Nos últimos anos a doutrina vem se ocupando das implicações e relações entre neurociência e direito (direito penal, especialmente), sobretudo no que se refere à voluntariedade e controlabilidade de nossas ações. Uma parte importante de neurocientistas chega a afirmar, inclusive, que a ideia de liberdade humana (ou livre arbítrio) é um artifício de todo inexistente, não porque não se possa provar, mas porque se pode provar que não existe.[1]
Com efeito, para Grischa Merkel e Gerhard Roth, “boa parte de nossas decisões conscientes estão previamente determinadas nas partes subcorticais do sistema neuronal, cuja atividade não está acompanhada substancialmente da consciência. Isso não significa, porém, que o desenvolvimento dos atos conscientes estão completamente predeterminados por processos inconscientes, o que converteria aqueles em meros epifenômenos, senão que os processos de elaboração consciente da informação no cérebro representam acontecimentos neuronais totalmente diferentes dos inconscientes”. Enfim, o conceito de decisão de vontade reflexiva e livre de motivos é insustentável desde um ponto de vista da psicologia do comportamento e da investigação sobre o cérebro, razão pela qual que só existem condutas determinadas por motivos ou causais, mas de modo algum ações produzidas de um modo puramente mental.[2]
De acordo com Francisco Rubia, “se não existe liberdade, não se concebe culpabilidade, nem imputabilidade, de modo que não se deve castigar aqueles membros da nossa sociedade que transgridem as leis que nós mesmos criamos para permitir uma convivência pacífica. Cabe supor que nenhum novo conhecimento poderá mudar esse fato, mas mudará a imagem que nos formamos do criminoso ou transgressor das leis, pois não será culpável, embora deva ser isolado em benefício da sociedade”[3].
Enfim, e conforme Gerhard Roth, “o ato consciente de vontade de nenhum modo pode ser o causador do movimento, porque este movimento já está previamente fixado por processos neuronais”.[4]
Parece assim que o que a neurociência pretende demonstrar é que não decidimos sobre os aspectos essenciais do nosso modo de ser e agir, isto é, que não decidimos, por exemplo, sobre ser homo ou heterossexual, religioso ou ateu, honesto ou desonesto, triste ou alegre, solidário ou indiferente, violento ou pacífico etc. No máximo, decidiríamos sobre aspectos superficiais ou secundários referidos à personalidade. Exatamente por isso, os critérios socialmente construídos de imputação de responsabilidade seriam grandemente arbitrários, uma vez que teriam por pressuposto uma liberdade humana de agir que de fato não existe. A culpabilidade (e não só ela) seria, por conseguinte, uma ficção reguladora (Nietzsche).
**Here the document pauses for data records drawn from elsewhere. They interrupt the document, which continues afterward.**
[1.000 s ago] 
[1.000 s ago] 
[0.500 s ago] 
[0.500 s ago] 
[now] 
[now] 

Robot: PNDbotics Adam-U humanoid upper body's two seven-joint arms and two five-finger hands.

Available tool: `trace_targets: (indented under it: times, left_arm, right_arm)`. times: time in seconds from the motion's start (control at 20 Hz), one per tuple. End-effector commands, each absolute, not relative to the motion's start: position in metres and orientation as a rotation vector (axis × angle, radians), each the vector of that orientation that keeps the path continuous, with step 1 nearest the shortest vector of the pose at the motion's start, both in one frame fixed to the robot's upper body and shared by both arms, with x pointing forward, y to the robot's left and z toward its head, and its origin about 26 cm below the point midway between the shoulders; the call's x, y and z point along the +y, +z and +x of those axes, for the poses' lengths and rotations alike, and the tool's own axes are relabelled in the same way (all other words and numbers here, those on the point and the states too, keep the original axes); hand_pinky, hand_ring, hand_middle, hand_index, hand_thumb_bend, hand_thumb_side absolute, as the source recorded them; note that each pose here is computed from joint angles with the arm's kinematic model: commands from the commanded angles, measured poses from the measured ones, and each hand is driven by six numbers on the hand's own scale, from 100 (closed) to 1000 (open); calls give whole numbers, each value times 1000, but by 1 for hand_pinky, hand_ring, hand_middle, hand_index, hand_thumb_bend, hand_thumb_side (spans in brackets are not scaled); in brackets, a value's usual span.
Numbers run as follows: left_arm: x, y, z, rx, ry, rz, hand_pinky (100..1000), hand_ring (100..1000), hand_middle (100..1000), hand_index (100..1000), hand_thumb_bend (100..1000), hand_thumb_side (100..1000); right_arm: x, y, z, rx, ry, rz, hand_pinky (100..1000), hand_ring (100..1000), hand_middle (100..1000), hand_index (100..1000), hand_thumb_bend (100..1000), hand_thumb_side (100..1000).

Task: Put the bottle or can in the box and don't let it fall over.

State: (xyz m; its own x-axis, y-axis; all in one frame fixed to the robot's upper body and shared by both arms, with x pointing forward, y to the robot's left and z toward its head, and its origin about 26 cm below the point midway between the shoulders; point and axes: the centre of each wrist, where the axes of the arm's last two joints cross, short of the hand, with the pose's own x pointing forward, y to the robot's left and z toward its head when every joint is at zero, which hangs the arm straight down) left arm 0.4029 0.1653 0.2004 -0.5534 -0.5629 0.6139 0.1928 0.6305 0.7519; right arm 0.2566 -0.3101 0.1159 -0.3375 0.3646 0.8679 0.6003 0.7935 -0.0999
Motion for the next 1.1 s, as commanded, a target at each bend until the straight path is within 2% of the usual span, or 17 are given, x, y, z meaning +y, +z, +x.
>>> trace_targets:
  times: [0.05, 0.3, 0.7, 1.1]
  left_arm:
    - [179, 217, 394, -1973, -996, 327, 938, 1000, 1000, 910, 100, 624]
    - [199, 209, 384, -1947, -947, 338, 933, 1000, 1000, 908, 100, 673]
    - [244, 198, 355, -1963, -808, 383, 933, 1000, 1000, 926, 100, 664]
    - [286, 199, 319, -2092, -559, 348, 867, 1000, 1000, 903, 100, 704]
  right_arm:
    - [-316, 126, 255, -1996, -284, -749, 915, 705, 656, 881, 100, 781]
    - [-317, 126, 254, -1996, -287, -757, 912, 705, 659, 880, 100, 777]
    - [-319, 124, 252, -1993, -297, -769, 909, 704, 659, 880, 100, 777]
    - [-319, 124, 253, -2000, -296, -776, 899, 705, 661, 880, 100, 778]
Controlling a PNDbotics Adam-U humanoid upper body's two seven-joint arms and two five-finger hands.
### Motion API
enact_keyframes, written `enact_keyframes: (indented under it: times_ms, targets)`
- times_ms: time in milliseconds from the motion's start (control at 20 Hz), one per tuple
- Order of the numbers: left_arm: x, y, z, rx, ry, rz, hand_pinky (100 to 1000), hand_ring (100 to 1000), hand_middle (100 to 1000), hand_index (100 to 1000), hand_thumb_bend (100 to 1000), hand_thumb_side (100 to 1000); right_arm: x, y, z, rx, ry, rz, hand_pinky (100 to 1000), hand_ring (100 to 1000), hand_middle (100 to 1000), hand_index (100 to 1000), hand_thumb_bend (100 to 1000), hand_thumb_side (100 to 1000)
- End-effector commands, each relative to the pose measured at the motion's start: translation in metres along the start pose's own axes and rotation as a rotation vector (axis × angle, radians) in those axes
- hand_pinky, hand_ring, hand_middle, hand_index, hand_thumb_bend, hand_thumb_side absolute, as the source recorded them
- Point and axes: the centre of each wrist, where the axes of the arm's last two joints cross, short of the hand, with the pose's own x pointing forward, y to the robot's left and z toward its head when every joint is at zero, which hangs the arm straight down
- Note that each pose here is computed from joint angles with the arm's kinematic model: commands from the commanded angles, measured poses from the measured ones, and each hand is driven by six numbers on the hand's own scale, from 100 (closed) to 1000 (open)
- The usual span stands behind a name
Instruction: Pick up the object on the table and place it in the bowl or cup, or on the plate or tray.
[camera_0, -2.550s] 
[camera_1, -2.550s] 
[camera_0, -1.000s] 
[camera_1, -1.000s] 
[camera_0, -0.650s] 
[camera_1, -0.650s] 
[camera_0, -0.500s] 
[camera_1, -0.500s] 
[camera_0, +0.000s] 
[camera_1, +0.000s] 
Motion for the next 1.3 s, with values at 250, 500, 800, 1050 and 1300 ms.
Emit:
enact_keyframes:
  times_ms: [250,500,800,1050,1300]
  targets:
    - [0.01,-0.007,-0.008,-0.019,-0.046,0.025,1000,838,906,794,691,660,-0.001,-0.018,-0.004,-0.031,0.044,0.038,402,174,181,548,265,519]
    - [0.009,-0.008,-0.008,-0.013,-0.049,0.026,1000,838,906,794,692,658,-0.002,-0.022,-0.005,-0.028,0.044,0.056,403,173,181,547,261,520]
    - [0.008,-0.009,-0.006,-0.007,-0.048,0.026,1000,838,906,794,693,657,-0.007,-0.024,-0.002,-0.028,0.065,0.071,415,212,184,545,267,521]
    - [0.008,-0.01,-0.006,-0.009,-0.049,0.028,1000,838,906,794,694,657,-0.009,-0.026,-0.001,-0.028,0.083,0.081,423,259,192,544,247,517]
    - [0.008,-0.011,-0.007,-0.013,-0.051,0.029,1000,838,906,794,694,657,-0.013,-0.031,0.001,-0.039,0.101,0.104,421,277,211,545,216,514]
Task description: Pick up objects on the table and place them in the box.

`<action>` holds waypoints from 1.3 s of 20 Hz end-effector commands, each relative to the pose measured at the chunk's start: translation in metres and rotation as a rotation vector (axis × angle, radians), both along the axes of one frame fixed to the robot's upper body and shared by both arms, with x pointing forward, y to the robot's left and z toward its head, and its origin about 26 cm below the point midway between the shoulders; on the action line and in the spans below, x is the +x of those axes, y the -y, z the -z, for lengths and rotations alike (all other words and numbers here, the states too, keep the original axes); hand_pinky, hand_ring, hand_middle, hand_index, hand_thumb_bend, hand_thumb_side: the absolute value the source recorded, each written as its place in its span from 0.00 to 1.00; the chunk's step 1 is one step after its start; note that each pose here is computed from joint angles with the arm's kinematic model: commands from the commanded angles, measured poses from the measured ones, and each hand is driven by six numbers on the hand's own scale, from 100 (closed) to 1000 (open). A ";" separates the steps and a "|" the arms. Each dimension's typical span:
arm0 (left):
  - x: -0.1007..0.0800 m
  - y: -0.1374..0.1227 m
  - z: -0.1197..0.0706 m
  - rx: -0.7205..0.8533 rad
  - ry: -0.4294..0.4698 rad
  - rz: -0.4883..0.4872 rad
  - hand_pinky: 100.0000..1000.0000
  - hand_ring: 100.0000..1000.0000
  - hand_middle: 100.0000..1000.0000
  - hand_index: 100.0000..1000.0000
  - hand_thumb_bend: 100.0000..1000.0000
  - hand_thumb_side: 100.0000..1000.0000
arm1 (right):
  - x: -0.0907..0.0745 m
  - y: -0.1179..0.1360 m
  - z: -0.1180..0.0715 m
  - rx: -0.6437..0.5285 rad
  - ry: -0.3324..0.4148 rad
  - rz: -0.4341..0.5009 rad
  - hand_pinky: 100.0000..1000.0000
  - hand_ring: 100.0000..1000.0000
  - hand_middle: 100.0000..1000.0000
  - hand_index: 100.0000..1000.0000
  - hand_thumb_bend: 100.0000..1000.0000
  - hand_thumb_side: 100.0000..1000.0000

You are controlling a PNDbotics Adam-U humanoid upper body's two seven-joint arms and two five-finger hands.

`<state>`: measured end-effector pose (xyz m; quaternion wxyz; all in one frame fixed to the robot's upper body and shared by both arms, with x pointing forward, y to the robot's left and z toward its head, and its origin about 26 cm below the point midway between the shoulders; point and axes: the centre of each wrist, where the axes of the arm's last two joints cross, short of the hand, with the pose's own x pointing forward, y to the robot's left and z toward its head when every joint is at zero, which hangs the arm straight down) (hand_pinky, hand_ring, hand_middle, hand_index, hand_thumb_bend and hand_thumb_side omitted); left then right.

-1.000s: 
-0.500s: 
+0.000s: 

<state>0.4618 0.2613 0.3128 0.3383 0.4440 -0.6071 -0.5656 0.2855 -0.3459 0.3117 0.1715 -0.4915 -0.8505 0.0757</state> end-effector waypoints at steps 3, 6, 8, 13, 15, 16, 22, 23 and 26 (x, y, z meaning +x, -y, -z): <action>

E, apesar de alguns autores (juristas e neurocientistas[5]) pretenderem que semelhante abordagem seja, em princípio, um problema (apenas) de culpabilidade penal, a justificar uma reformulação substancial do seu conceito, pressupostos, estrutura, excludentes etc., ela importa, em verdade, numa radical revisão da própria ideia de direito e de responsabilidade jurídica (penal, civil, administrativa etc.), inclusive porque o penal é, antes de mais nada, um adjetivo para o direito.
Hassemer tem, pois, razão quando assinala que quem – por razões que sejam – negue que os seres humanos podem ser responsáveis pelo que fazem, elimina uma peça chave do nosso ordenamento jurídico, mas também de nosso mundo.[6]
[1] Cf. Demétrio Crespo, Eduardo. Libertad de voluntad, investigación sobre el cérebro y responsabilidad penal. Barcelona, Abril de 2011. Disponível em INDRET.COM.
[2] 2Cf. Demétrio Crespo, Eduardo. Libertad de voluntad, investigación sobre el cérebro y responsabilidad penal. Barcelona, Abril de 2011. Disponível em INDRET.COM.
[3] Apud Bernardo Feijoo Sánchez. Derecho Penal y Neurociências. Uma relación tormentosa? Barcelona, Abril de 2011. Disponível em INDRET.COM.
[4] Apud Hassemer, Winfried. Neurociências y culpabilidad en Derecho penal. Barcelona, Abril de 2011.
[5] Nesse sentido, Feijoo Sánchez: “Para evitar equívocos com respeito às dimensões do problema, os neurocientistas citados não discutem em absoluto que adotamos decisões, é dizer, formulado em termos dogmáticos, que atuamos dolosa ou imprudentemente. O que pretendem ressaltar é que ditas decisões não são em última instância livres senão que determinadas por multitude de condições que não se podem controlar conscientemente.”, cit., p. 6.
[6] Hassemer, Winfried. Neurociências y culpabilidad en Derecho penal. Barcelona, Abril de 2011.